Reading Note: A Pursuit of Temporal Accuracy in General Activity Detection

TITLE: A Pursuit of Temporal Accuracy in General Activity Detection

AUTHOR: Yuanjun Xiong, Yue Zhao, Limin Wang, Dahua Lin, Xiaoou Tang

ASSOCIATION: The Chinese University of Hong Kong, ETH

CONTRIBUTIONS

A novel proposal scheme is proposed that can efficiently generate candidates with accurate temporal boundaries.
A cascaded classification pipeline is introduced that explicitly distinguishes between relevance and completeness of a candidate instance.

METHOD

The proposed action detection framework starts with evaluating the actionness of the snippets of the video. A set of temporal action proposals (in orange color) are generated with temporal actionness grouping (TAG). The proposals are evaluated against the cascaded classifiers to verify their relevance and completeness. Only proposals being complete instances are produced by the framework. Non-complete proposals and background proposals are rejected by a cascaded classification pipeline. The framework is illustrated in the following figure.

Temporal Region proposals

The temporal region proposals are generated with a bottom-up procedure, which consists of three steps: extract snippets, evaluate snippet-wise actionness, and finally group them into region proposals.

To evaluate the actionness, a binary classifier is learnt based on the Temporal Segment Network proposed in Temporal segment networks: Towards good practices for deep action recognition.
To generate temporal region proposals, the basic idea is to group consecutive snippets with high actionness scores. The scheme first obtains a number of action fragments by thresholding – a fragment here is a consecutive sub-sequence of snippets whose actionness scores are above a certain threshold, referred to as actionness threshold.
Then, to generate a region proposal, a fragment is picked as a starting point and expanded recursively by absorbing succeeding fragments. The expansion terminates when the portion of low-actionness snippets goes beyond a threshold, a positive value which is referred to as the tolerance threshold. Beginning with different fragments, we can obtain a collection of different region proposals.

Note that this scheme is controlled by two design parameters: the actionness threshold and the tolerance threshold. The final proposal set is the union of those derived from individual combination of the two values. This scheme is called Temporal Actionness Grouping, illustrated in the above figure, which has several advantages:

Thanks to the actionness classifier, the generated proposals are mostly focused on action-related contents, which greatly reduce the number of needed proposals.
Action fragments are sensitive to temporal transitions. Hence, as a bottom-up method that relies on merging action fragments, it often yields proposals with more accurate temporal boundaries.
With the multi-threshold design, it can cover a broad range of actions without the need of case-specific parameter tuning. With these properties, the proposed method can achieve high recall with just a moderate number of proposals. This also benefits the training of the classifiers in the next stage.

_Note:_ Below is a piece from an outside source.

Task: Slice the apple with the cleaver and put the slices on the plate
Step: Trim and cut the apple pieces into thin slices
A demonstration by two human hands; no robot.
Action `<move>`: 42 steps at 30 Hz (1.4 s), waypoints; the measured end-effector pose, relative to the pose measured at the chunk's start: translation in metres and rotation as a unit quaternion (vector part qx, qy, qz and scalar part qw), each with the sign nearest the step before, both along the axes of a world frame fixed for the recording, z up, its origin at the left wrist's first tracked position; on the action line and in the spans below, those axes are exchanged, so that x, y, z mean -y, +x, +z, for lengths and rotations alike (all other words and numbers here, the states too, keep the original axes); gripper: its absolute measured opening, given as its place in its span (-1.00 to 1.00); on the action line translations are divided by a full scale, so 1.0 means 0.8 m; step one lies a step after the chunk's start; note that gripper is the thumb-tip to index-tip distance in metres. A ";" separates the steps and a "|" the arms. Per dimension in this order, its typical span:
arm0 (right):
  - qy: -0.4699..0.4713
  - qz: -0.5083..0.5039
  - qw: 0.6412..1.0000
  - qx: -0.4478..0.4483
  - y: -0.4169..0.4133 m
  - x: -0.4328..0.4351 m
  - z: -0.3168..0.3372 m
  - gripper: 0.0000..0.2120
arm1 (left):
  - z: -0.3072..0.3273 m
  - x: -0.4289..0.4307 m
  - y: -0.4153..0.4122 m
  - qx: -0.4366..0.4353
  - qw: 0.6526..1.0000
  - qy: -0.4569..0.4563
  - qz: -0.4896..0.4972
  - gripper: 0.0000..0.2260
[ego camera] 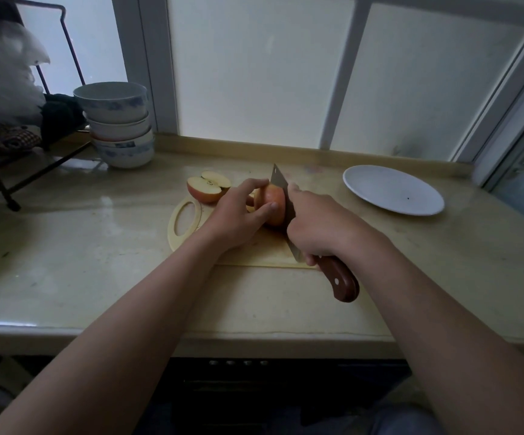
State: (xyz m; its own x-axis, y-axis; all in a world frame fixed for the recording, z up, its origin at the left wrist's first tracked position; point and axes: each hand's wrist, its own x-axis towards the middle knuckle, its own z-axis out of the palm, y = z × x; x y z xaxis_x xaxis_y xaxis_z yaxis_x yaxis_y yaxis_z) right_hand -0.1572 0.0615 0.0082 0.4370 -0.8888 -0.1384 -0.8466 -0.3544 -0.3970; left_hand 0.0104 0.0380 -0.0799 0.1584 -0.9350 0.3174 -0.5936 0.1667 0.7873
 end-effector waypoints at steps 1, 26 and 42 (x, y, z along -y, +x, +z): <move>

Detecting Action Instances

this is accomplished by a cascaded pipeline with two steps: activity classification and completeness filtering.

Activity Classification

A classifier is trained based on TSN. During training, region proposals that overlap with a ground-truth instance with an IOU above 0.7 will be used as positive samples. A proposal is considered as a negative sample only when less than 5% of its time span overlaps with any annotated instances. Only the proposals classified as non-background classes will be retained for completeness filtering. The probability from the activity classifier is denoted as $P_{a}$.

Completeness Filtering

To evaluate the completeness, a simple feature representation is extracted and used to train class-specific SVMs. The feature comprises three parts: (1) A temporal pyramid of two levels. The first level pools the snippet scores within the proposed region. The second level split the segment into two parts and pool the snippet scores inside each part. (2) The average classification scores of two short periods – the ones before and after the proposed region. The method is illustrated in the following figure.

The output of the SVMs for one class is denoted as $S_{c}$.

Then final detection confidence for each proposal is

$S_{Det} = P_{a} \times S_{c}$